また、商品の形態を不正競争防止法により保護を求めた事件の判決においても、例えば、「商品の形態自体は、その商品の目的とする機能をよりよく発揮させあるいはその美感を高める等の見地から選択されるものであって、本来、商品の出所を表示することを目的とするものではないけれども、二次的に出所表示の機能を備えることもありうべく、この場合には商品の形態自体が特定人の商品たることを示す表示に該当すると解すべきである。」(東京地裁 昭和52年12月23日言渡 昭和50(ワ)3035号)との判示がなされており、これと同旨の判示をした判決はこの他にも多数存するところである。
したがって、前記(1)の解釈は、本件独自の見解でないことは明らかである。
(3)これを本願についてみれば、本願商標は、別掲に示すとおり、側面において逆さU字状のキャップと扁平な容器本体からなり、液体等を収納する容器の形状としての一形態を表したものとみるべきであって、これを指定商品に使用しても、取引者、需要者は、単に液状の商品の収納容器と認識するにすぎないものと判断するのが相当である。
請求人は、本願商標におけるキャップ部の形状・容器本体とキャップの嵌合部の見え方、並びに、これらと扁平な容器との調和感のある形状は、通常の化粧品容器が一般的に採用している形態ではなく、顕著な特徴であって、その形態の異同を以て他の化粧品との区別をすることができる旨主張する。
しかしながら、本願指定商品(特に化粧品)を取り扱う業界においては、特にその収納容器に特徴をもたせたものを採択し、販売していることが一般に行われているところであって、この特徴は、商品の機能(使い易さ等)や美感(見た目の美しさ)を効果的に際立たせるための範囲のものというべきである。

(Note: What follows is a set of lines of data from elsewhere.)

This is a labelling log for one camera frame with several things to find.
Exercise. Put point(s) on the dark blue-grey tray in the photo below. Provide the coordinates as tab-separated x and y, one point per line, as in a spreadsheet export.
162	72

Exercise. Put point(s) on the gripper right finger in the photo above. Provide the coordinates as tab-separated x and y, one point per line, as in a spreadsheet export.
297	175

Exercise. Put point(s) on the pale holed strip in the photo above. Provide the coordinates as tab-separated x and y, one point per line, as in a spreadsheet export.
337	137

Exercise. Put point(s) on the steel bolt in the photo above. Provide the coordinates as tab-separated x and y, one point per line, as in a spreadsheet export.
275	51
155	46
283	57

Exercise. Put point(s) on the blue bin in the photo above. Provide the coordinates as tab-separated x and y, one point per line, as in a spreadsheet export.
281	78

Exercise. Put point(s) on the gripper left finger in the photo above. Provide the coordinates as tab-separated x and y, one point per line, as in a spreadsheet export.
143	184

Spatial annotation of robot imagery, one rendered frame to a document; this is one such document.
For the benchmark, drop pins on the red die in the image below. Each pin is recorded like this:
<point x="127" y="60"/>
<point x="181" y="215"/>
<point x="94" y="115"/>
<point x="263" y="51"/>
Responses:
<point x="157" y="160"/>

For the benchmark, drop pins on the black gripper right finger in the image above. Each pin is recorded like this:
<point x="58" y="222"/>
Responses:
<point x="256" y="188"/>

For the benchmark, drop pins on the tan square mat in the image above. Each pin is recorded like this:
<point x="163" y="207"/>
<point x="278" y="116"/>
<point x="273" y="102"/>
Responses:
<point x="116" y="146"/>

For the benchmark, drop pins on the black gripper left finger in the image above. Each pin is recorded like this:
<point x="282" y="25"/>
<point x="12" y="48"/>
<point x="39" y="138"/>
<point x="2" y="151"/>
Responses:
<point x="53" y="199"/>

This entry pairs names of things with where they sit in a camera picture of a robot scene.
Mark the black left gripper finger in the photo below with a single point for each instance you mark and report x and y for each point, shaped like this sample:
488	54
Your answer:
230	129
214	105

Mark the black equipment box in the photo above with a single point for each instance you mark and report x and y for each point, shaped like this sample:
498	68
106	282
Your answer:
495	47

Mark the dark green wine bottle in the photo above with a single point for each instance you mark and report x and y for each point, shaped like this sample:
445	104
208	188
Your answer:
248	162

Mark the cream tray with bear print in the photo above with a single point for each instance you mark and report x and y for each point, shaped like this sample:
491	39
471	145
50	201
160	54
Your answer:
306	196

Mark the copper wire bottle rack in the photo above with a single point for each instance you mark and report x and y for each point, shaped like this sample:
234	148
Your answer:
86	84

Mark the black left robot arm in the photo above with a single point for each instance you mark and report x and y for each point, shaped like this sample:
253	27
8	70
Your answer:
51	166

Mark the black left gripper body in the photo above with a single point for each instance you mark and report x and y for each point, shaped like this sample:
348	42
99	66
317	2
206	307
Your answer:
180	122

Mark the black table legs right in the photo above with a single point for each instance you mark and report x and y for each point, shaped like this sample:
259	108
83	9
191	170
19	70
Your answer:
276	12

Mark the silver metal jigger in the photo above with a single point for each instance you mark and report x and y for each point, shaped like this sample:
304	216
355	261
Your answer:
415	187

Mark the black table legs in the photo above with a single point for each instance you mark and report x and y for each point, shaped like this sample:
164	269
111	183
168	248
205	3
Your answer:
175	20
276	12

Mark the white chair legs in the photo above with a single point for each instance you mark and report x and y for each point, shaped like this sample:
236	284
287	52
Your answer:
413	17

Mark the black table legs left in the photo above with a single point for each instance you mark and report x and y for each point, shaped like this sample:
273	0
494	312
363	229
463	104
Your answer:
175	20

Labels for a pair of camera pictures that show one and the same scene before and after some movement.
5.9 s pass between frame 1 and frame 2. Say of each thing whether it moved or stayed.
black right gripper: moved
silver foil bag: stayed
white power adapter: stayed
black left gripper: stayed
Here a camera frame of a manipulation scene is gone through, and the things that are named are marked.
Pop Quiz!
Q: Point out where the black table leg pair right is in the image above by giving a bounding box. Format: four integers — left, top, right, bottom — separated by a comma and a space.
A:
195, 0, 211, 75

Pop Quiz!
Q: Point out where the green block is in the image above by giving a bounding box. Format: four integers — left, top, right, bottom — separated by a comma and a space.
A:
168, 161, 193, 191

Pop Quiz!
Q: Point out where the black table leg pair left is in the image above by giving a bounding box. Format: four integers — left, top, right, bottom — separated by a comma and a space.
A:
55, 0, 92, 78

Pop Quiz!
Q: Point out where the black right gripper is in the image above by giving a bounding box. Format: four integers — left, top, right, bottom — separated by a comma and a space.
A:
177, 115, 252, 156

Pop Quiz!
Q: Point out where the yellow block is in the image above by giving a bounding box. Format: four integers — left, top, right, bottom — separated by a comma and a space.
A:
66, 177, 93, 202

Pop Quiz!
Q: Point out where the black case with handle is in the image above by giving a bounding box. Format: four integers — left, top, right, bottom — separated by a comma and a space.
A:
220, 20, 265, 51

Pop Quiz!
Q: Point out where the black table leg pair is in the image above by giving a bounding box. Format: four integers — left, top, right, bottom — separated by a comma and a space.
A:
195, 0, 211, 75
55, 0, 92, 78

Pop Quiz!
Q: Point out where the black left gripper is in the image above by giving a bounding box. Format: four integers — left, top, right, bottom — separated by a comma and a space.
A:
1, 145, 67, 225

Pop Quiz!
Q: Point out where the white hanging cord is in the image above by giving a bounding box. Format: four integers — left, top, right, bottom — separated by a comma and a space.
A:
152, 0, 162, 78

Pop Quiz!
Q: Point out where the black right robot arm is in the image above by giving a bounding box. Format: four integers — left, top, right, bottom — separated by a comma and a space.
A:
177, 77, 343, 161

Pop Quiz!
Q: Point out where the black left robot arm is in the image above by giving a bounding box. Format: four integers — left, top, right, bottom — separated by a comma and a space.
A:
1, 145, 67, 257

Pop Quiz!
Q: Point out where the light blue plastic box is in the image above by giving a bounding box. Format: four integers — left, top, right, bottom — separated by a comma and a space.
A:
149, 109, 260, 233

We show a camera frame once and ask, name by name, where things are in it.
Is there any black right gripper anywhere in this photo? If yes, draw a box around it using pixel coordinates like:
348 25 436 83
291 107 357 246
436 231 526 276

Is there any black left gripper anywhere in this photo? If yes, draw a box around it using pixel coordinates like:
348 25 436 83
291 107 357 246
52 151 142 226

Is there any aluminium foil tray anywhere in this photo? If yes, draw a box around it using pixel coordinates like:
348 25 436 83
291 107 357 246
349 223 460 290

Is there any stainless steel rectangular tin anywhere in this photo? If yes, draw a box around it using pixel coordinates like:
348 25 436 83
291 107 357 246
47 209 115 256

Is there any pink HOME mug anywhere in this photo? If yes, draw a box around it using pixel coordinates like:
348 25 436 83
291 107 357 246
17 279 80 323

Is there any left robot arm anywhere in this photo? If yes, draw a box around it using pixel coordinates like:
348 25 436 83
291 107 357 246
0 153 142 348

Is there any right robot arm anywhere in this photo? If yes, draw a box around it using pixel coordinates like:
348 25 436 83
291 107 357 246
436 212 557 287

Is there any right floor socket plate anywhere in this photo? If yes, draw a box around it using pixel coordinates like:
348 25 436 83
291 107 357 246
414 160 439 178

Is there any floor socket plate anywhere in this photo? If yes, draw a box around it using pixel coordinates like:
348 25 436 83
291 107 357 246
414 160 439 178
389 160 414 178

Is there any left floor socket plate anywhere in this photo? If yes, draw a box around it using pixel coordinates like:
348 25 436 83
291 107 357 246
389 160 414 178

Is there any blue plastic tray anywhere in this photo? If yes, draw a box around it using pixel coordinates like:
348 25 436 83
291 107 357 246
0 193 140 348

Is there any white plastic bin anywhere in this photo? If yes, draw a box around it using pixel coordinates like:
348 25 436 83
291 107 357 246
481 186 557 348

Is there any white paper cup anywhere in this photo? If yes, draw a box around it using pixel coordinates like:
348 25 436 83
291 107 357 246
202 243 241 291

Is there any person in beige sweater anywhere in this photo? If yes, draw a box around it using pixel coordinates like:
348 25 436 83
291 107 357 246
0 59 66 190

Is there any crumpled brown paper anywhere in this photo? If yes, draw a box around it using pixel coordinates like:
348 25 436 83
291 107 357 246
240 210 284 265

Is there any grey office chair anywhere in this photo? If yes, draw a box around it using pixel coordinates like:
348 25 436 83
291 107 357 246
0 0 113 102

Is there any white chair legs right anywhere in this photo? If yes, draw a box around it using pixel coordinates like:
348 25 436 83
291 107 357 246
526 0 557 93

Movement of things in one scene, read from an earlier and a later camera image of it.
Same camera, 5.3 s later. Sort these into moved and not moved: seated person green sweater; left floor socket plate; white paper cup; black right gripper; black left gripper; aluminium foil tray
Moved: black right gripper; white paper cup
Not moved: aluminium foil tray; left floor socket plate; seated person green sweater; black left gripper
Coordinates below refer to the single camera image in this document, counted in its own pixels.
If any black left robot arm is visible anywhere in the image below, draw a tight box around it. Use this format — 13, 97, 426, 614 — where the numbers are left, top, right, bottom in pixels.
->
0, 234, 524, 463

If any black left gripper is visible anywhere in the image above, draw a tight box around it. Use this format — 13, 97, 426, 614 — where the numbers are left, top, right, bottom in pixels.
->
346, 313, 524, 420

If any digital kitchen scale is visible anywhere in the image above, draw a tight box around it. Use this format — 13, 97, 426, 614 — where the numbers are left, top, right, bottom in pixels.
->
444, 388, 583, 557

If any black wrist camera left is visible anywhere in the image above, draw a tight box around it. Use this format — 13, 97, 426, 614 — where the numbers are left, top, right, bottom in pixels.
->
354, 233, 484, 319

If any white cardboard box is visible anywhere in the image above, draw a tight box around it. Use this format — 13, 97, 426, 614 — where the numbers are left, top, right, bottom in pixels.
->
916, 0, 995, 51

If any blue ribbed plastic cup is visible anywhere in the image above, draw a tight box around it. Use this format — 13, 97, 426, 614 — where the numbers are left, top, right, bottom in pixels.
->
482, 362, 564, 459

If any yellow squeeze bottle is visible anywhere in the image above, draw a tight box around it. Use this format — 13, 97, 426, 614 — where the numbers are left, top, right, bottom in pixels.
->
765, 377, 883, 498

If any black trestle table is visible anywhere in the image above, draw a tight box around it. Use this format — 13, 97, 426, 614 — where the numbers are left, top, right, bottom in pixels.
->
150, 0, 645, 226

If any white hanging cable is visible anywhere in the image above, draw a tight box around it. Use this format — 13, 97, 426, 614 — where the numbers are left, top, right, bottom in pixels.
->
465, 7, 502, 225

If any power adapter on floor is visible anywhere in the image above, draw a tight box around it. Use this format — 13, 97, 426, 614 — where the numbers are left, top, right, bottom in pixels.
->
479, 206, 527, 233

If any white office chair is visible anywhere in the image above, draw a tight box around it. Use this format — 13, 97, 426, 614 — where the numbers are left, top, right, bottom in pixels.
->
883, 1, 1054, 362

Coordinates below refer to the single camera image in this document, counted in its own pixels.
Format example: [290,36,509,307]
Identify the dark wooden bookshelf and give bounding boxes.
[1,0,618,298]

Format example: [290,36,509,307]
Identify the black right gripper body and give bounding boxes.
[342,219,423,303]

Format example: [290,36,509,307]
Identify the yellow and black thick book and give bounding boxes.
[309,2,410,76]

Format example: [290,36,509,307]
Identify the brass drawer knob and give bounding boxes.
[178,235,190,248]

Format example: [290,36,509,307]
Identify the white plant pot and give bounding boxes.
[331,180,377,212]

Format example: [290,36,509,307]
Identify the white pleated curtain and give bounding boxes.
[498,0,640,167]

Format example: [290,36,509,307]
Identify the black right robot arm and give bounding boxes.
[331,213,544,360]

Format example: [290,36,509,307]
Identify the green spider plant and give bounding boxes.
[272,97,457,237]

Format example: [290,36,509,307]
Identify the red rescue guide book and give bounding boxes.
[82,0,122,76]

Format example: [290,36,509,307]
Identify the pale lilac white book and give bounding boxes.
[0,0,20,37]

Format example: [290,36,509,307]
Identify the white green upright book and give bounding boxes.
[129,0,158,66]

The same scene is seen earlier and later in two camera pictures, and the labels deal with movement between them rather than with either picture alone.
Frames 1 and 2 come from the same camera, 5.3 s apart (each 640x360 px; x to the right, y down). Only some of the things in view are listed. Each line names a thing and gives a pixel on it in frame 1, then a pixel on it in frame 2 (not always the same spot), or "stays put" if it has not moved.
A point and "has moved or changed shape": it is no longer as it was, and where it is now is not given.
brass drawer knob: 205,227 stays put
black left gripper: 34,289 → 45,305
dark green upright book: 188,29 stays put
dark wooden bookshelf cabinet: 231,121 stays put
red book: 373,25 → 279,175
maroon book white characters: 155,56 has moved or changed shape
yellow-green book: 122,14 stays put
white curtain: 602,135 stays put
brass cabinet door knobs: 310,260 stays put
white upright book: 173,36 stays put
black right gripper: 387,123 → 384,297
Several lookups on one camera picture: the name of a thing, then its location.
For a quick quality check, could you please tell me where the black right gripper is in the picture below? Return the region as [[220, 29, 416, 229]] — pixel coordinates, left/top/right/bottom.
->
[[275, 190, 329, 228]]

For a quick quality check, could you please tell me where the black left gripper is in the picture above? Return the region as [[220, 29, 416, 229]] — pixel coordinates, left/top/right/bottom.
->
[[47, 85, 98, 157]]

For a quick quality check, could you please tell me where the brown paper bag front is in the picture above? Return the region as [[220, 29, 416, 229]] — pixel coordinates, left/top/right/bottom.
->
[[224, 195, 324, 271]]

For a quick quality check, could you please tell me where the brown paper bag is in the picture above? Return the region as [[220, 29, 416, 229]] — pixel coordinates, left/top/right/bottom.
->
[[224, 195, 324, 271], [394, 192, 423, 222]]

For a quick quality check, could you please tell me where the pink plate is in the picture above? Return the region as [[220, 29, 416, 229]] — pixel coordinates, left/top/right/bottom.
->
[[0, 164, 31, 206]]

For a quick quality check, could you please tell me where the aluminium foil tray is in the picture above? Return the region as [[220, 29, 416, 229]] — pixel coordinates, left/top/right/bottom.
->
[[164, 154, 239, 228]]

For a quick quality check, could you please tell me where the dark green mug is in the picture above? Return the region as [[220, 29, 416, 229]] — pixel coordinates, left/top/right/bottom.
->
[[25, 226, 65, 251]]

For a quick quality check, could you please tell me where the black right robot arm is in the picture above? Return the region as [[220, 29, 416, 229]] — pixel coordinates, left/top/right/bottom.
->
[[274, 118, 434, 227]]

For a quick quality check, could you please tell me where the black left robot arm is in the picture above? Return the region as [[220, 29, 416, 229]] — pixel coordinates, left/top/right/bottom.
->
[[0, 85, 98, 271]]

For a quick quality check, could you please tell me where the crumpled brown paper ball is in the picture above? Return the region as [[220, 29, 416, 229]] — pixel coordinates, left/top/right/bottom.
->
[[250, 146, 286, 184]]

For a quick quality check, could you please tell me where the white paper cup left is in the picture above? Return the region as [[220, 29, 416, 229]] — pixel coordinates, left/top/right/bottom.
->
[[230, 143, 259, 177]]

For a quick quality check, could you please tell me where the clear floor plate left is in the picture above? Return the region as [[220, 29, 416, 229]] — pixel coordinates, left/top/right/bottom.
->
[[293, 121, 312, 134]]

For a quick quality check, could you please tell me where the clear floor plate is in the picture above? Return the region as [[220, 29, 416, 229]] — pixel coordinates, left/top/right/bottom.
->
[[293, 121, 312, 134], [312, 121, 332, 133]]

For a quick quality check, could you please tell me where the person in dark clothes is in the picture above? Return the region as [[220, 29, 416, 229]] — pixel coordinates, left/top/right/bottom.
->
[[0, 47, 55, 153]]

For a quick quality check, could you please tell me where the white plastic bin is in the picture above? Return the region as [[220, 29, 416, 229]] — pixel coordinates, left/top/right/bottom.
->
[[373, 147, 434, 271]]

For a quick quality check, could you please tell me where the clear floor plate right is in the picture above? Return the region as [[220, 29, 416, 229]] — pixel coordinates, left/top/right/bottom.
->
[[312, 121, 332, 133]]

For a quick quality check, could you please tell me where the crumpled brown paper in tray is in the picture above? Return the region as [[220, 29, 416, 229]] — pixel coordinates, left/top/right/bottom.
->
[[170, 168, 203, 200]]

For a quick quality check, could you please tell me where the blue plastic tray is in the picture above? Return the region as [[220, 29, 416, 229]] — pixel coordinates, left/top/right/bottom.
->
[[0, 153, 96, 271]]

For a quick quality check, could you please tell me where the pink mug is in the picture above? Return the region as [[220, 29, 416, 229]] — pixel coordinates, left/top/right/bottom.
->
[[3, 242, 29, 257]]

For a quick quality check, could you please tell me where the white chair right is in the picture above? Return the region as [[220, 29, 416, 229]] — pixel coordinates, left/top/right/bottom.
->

しかして、本願商標は、前記認定のとおり、キャップ部の形状及び容器本体とキャップの嵌合部の形状が特徴的なものであっても、それは商品等の機能、又は美感をより発揮させるために施されたものであり、商品の形状を普通に用いられる方法の範疇で表示する標章のみからなる商標というべきであって、本願商標は、その形状に特徴をもたせたことをもって自他商品の識別力を有するものとは認められないことは(1)で述べたとおりである。
したがって、前記特異性をもって、指定商品の収納容器の一形態を表示するものであるとの認定及び本願商標に対する取引者、需要者の認識に係る原審の判断を覆すには足りないというべきである。
(4)また、請求人は、本願商標が使用により自他商品識別力を獲得している旨主張し、甲第2号証乃至同第57号証を提出している。
ところで、商品等の形状に係る立体商標が、商標法第3条第2項に該当するものとして登録を認められるのは、原則として使用に係る商標が出願に係る商標と同一の場合であって、かつ、使用に係る商品と出願に係る指定商品も同一のものに限られるものである。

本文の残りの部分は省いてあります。